Dai Nippon also concentrated on overseas operations in 1990, marketing photomasks through a partnership with Du Pont Photomask. It increased its share in Tien Wah Press--the largest printing company in Singapore, and an important distribution center for southeast Asia--from 31% to 85%. This made Singapore Dai Nippon's largest overseas printing base. The company moved into the global market for projected-television screens, beginning production in Japan and at the Denmark plant of a new subsidiary, DNP DENMARK. The subsidiary soon bought another Danish company, Scan Screen.
Continuing its progress in the information sector, Dai Nippon began to use satellites to communicate data from its Tokyo headquarters and to distribute its business-oriented television programs, which were part of its work in audiovisual systems. It established the Multimedia Communications Center to work on high-definition television, videodisks, and read-only-memory compact discs, which are expected to become an important publishing format. The company announced breakthroughs in holograms, computer graphics, and medical imaging. It also began a joint venture in smart cards, called Spom Japan, with France's Bull.
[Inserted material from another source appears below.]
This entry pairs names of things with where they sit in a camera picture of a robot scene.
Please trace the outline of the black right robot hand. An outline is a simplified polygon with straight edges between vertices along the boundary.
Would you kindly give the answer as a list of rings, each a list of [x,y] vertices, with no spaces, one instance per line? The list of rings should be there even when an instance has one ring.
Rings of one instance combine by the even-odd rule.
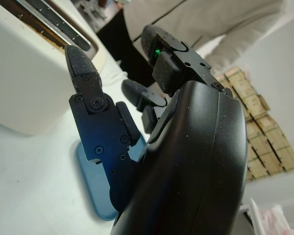
[[[128,149],[140,132],[123,102],[102,90],[78,47],[65,47],[76,93],[69,103],[87,160],[98,160],[118,211],[113,235],[227,235],[241,206],[247,170],[245,117],[189,45],[147,25],[141,45],[165,100],[124,80],[122,92],[150,135],[139,160]]]
The company started mass production of a smart card with one of the world's highest memory levels, aimed mainly at the Japanese market.
As electronic media grew, traditional printing slowed. Dai Nippon sought business in niche-market magazine printing. Because of growth in advertising, business forms, and precise electronic devices, book and magazine printing made up an ever-smaller portion of the company's printing sales during the 1980s. Printing Japanese magazines is good business for printers because many magazines use several kinds of paper and printing techniques in a single issue. Books for Europe and the United States also suffered from the appreciation of the yen, though this decline was partly offset by strong magazine sales in Australia and New Zealand. By 1990, books and magazines accounted for 18% of printing sales, commercial printing for 52%, and packaging and special printing for 30%.
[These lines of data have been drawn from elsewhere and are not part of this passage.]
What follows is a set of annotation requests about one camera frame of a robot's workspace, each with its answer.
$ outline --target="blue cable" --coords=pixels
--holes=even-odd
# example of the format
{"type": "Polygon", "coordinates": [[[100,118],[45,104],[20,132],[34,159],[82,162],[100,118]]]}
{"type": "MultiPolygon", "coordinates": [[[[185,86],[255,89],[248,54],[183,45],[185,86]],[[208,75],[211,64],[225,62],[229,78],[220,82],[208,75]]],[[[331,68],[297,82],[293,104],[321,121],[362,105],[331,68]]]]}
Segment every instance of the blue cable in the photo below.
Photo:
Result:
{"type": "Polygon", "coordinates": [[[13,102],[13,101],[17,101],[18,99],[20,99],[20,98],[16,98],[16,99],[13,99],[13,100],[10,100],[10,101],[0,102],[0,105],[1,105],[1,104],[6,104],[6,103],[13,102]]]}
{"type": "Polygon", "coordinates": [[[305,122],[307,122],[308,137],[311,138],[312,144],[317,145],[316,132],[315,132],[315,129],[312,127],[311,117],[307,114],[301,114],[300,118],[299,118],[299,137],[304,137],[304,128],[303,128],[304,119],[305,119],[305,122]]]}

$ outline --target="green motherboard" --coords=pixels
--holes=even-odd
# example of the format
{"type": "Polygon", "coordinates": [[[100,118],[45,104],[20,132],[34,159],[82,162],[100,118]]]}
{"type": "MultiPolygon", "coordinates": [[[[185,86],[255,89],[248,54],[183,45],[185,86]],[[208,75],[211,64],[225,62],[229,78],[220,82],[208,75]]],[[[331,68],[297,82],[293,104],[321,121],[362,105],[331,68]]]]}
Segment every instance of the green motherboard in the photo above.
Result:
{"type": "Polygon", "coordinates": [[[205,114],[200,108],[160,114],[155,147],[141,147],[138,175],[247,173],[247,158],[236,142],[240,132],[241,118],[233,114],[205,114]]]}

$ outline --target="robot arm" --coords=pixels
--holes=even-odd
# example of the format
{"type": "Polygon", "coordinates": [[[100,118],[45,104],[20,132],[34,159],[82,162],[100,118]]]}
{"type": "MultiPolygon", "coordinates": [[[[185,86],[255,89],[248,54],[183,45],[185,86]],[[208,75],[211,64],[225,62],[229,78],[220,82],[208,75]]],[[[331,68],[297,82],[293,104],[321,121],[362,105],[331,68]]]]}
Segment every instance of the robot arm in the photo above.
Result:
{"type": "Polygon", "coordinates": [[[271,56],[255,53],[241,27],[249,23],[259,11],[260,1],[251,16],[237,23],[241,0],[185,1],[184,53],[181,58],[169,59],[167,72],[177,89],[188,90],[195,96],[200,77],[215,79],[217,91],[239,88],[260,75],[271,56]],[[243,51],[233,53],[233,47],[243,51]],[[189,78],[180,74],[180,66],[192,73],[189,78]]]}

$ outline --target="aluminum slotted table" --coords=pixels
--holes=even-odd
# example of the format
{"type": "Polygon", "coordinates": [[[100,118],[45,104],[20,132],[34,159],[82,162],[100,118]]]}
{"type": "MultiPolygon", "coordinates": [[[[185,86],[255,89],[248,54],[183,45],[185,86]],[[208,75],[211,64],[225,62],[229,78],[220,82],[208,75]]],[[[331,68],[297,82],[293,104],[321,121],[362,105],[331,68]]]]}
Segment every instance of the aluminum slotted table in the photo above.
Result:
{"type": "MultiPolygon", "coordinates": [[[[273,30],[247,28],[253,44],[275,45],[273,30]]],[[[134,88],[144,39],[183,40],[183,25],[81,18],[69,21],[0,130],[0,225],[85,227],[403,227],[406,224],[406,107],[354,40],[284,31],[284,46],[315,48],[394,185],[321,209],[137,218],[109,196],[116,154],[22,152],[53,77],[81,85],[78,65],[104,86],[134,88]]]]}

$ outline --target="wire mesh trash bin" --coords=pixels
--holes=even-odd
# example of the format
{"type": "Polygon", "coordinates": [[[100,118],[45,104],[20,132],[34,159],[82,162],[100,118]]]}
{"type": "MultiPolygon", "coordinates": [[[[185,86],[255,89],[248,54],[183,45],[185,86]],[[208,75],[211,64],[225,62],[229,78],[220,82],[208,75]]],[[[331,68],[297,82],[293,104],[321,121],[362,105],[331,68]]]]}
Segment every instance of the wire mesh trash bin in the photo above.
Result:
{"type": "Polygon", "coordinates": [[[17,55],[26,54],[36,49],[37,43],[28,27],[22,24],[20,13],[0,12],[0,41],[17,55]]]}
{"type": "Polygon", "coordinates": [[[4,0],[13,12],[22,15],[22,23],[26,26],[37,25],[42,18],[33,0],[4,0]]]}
The growth of commercial printing during the late 1980s was fueled by the expanding Japanese economy and its need for business forms, advertising, and credit cards. With more and more Japanese traveling, travel brochures became important. The Japanese trend for household electronics, often containing integrated circuits and other electronic components printed by Dai Nippon, also increased commercial sales. Packaging sales were hampered by changes in the Japanese lifestyle, particularly the trend toward eating out. The demand for packaged daily necessities was at a near-saturation level. Dai Nippon manufactured metal products such as mirror-finished sheets for appliances during the 1980s. The early 1990s found Dai Nippon continuing to expand into new technologies, while maintaining a sizable presence in its traditional printing market.
Principal Subsidiaries: Dai Nippon Printing Co. (Hong Kong) Ltd.; Dai Nippon Printing Co., (Singapore) Ltd.; Tier Wah Press (Pte.) Ltd. (Singapore); P.T. Dai Nippon Printing Indonesia; Dai Nippon Printing Co. (Australia) Pty. Ltd; DNP (AMERICA) INC. (U.S.A.); Dai Nippon Printing (Europa) GmbH (Germany); Spom Japan Co. Ltd.; DNP DENMARK A/S.